There's a counter-constructive saying: a project is dead as soon as you add documentation (Aeschylus, I believe).
This could not be more incorrect. Whereas it is true that writing documentation on an evolving project will quickly result in the fresh documentation becoming quickly invalid, it is a planning truth that writing documentation once a project is finishing is impossible because there are a hundread and one more pressing issues. Therefore, adding docstrings to each function, method and class in Python as one goes along is by far more advantageous. Once this is done, however this information needs to be transmuted into documentation. Here is how once can set up ReadTheDocs without falling into a few traps, as the documentation generator Sphinx is ironically weirdly documented and should be done ideally early on, so one knows what mistakes one's making.
Note
I run an internal workshop on adding extras to a GitHub repository and one question in the feedback was if I could write out the steps to do ReadTheDocs properly. And this is it.
Motivation
Motivation is hard when it’s a big task. When the project is complete, the paper becomes the only focus and documentation falls on the sidelines. It does not help that reviewers rarely check code: in my experience, half of reviewers do not even check a web app. However, in the grand scheme of things it does matter. Therefore, one should not leave it to last. Every time I have left it as the last thing I have sorely regretted it. Furthermore, the sentence “I wrote this, but don’t remember what it does” does often arise when documentation is done late.
Invalid top-down documentation
The saying in the lead applies primarily to writing an overview. In an ideal world, the overview is written first and acts as a roadmap of how the module ought to work and by virtue of the excellent planning resulting from the thoroughly thought-out overview will be true even at the end of the project. However, projects evolve and more often than not they were not started with the idea of being evolvable —the comparison of an American city vs. a European medieval city is classic teaching example of the concept of planning and evolvability in CS. Nevertheless, I would still advocate to think what the end goals of a project are and sketch them out before starting.
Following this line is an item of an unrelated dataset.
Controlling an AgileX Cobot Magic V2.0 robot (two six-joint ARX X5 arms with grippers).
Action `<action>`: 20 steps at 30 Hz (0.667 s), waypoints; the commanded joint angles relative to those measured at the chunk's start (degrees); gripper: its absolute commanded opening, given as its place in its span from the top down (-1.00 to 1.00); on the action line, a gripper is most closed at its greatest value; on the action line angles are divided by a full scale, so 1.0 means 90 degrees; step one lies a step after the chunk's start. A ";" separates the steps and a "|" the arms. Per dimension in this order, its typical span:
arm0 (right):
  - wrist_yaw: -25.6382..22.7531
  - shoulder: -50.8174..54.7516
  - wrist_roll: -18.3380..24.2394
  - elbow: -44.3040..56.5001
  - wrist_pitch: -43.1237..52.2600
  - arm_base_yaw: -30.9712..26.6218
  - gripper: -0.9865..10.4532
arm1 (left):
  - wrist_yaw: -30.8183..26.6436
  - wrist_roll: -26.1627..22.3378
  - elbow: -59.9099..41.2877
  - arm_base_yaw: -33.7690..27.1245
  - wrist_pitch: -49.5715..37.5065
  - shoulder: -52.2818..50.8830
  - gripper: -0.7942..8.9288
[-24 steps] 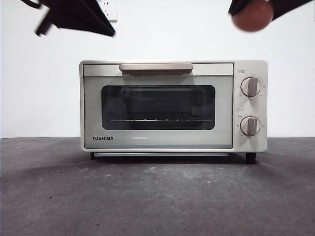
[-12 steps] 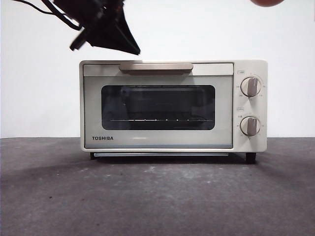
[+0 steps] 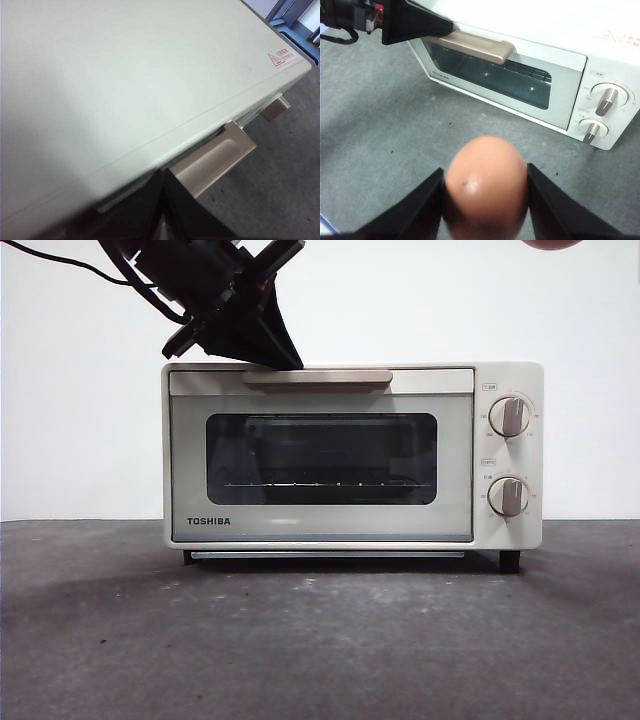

But majorly the most time-consuming part of writing documentation is the description of the parts, hence my insistence on writing them as one goes along.
Docstrings
In Python docstrings work really nicely —much nicer than doxigen documentation in C++. Docstrings are generally written in ReStructuredText (rst) within triple quotes within a function, method or class.
from typing import Any
def foo(bar: Any) -> int:
    """
    This is a docstring.
    :param bar: This is a parameter.
    :type bar: Any
    :return: This is a return value.
    :rtype: int
    """
    ...
    return bar
All these docstrings can be converted by Sphinx into a nice documentation page. Previously I wrote a blog post about converting docstrings to markdown documentation for GitHub, which is helpful in the case the project is not intended to be pip released, but for a proper project this is a bad idea and instead the correct course of action is to create ReadTheDocs documentation. The preferred format for GitHub is markdown as it's easier and the Sphinx autodoc extension is not applicable there. The preferred format for ReadTheDocs is ReStructuredText (rst).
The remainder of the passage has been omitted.